Exercise requirements: Could you print each entry below verbatim while omitting the pictures?

(Extracted records)

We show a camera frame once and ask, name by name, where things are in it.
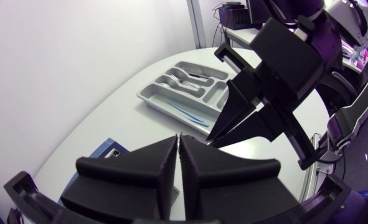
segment fork
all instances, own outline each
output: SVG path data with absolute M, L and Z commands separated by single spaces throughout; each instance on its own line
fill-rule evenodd
M 175 80 L 175 81 L 177 81 L 177 82 L 179 82 L 179 83 L 181 83 L 181 84 L 183 84 L 183 85 L 191 86 L 191 87 L 194 87 L 194 88 L 196 88 L 196 89 L 200 89 L 200 88 L 201 88 L 201 86 L 196 85 L 196 84 L 193 84 L 193 83 L 188 82 L 188 81 L 181 80 L 181 79 L 179 79 L 178 77 L 176 77 L 175 75 L 170 75 L 170 77 L 171 77 L 173 80 Z

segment cutlery tray
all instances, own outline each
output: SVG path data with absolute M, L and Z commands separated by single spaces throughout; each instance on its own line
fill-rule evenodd
M 184 85 L 182 81 L 173 79 L 171 75 L 182 81 L 199 85 L 200 88 Z M 162 113 L 209 135 L 228 98 L 228 87 L 225 82 L 234 76 L 234 73 L 215 68 L 178 62 L 140 90 L 137 97 Z M 199 118 L 208 127 L 189 120 L 190 116 L 168 102 Z

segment white wall
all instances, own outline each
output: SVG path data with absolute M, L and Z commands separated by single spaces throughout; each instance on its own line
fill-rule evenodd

Response:
We show a camera frame once and ask, name by name, where things are in it.
segment fork
all instances, own outline each
output: SVG path data with absolute M, L and Z commands separated by single spaces throughout; each instance on its own line
fill-rule evenodd
M 175 80 L 175 81 L 177 81 L 177 82 L 179 82 L 179 83 L 181 83 L 181 84 L 183 84 L 183 85 L 191 86 L 191 87 L 194 87 L 194 88 L 196 88 L 196 89 L 200 89 L 200 88 L 201 88 L 201 86 L 196 85 L 196 84 L 193 84 L 193 83 L 188 82 L 188 81 L 181 80 L 181 79 L 179 79 L 178 77 L 176 77 L 175 75 L 170 75 L 170 77 L 171 77 L 173 80 Z

segment cutlery tray
all instances, own outline each
output: SVG path data with absolute M, L and Z commands separated by single spaces throughout; each instance on its own line
fill-rule evenodd
M 184 85 L 182 81 L 173 79 L 171 75 L 182 81 L 199 85 L 200 88 Z M 162 113 L 209 135 L 228 98 L 228 87 L 225 82 L 234 76 L 234 73 L 215 68 L 178 62 L 140 90 L 137 97 Z M 199 118 L 208 127 L 189 120 L 190 116 L 168 102 Z

segment white wall
all instances, own outline each
output: SVG path data with absolute M, L and Z commands separated by single spaces throughout; each instance on its own line
fill-rule evenodd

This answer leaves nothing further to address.